(Given material)
..............................

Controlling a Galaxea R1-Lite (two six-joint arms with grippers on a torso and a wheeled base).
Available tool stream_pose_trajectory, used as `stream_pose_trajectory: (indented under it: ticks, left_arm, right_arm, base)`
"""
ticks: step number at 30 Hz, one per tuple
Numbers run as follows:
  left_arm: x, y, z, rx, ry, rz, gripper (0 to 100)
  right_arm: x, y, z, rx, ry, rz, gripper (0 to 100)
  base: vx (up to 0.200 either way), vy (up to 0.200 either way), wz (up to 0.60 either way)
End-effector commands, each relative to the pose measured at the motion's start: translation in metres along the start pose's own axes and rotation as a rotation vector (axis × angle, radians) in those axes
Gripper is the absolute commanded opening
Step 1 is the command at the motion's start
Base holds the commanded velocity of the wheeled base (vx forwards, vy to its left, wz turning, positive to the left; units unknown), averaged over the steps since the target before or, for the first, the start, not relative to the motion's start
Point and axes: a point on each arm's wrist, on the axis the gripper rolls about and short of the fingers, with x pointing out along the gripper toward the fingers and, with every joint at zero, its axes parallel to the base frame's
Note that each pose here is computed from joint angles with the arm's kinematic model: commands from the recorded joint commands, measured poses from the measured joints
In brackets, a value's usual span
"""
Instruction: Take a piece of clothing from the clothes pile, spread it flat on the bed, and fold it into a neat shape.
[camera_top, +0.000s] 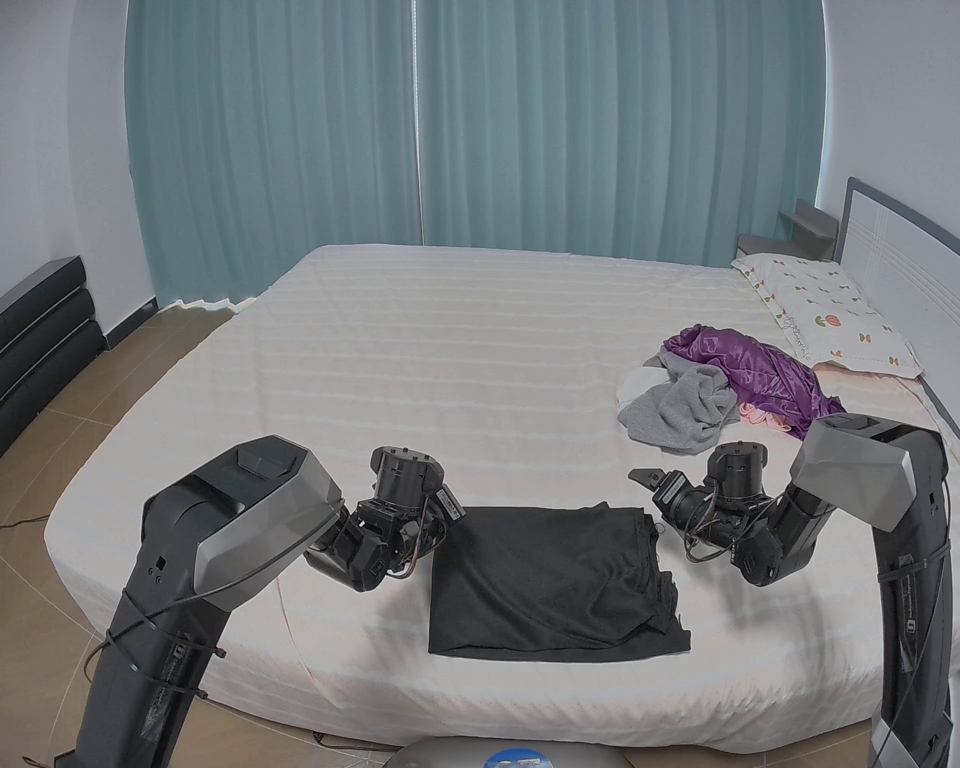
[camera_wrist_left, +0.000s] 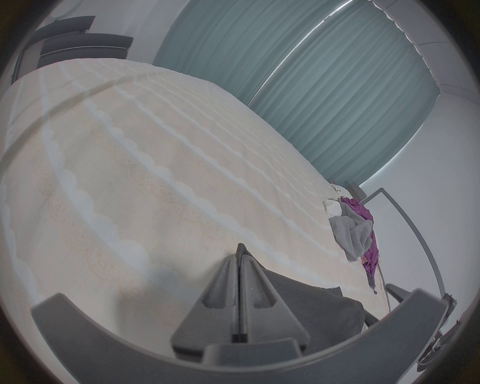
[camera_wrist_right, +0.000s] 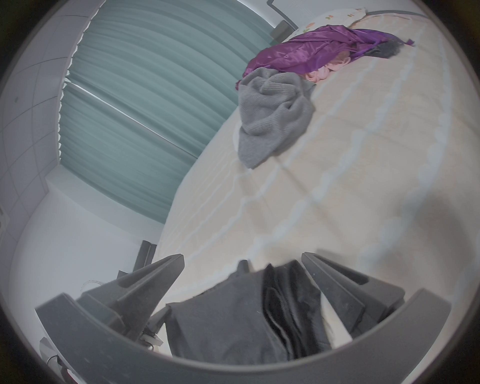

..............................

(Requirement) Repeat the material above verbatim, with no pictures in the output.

(Solution)
Controlling a Galaxea R1-Lite (two six-joint arms with grippers on a torso and a wheeled base).
Available tool stream_pose_trajectory, used as `stream_pose_trajectory: (indented under it: ticks, left_arm, right_arm, base)`
"""
ticks: step number at 30 Hz, one per tuple
Numbers run as follows:
  left_arm: x, y, z, rx, ry, rz, gripper (0 to 100)
  right_arm: x, y, z, rx, ry, rz, gripper (0 to 100)
  base: vx (up to 0.200 either way), vy (up to 0.200 either way), wz (up to 0.60 either way)
End-effector commands, each relative to the pose measured at the motion's start: translation in metres along the start pose's own axes and rotation as a rotation vector (axis × angle, radians) in those axes
Gripper is the absolute commanded opening
Step 1 is the command at the motion's start
Base holds the commanded velocity of the wheeled base (vx forwards, vy to its left, wz turning, positive to the left; units unknown), averaged over the steps since the target before or, for the first, the start, not relative to the motion's start
Point and axes: a point on each arm's wrist, on the axis the gripper rolls about and short of the fingers, with x pointing out along the gripper toward the fingers and, with every joint at zero, its axes parallel to the base frame's
Note that each pose here is computed from joint angles with the arm's kinematic model: commands from the recorded joint commands, measured poses from the measured joints
In brackets, a value's usual span
"""
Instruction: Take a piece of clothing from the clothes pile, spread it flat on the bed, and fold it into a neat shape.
[camera_top, +0.000s] 
[camera_wrist_left, +0.000s] 
[camera_wrist_right, +0.000s] 

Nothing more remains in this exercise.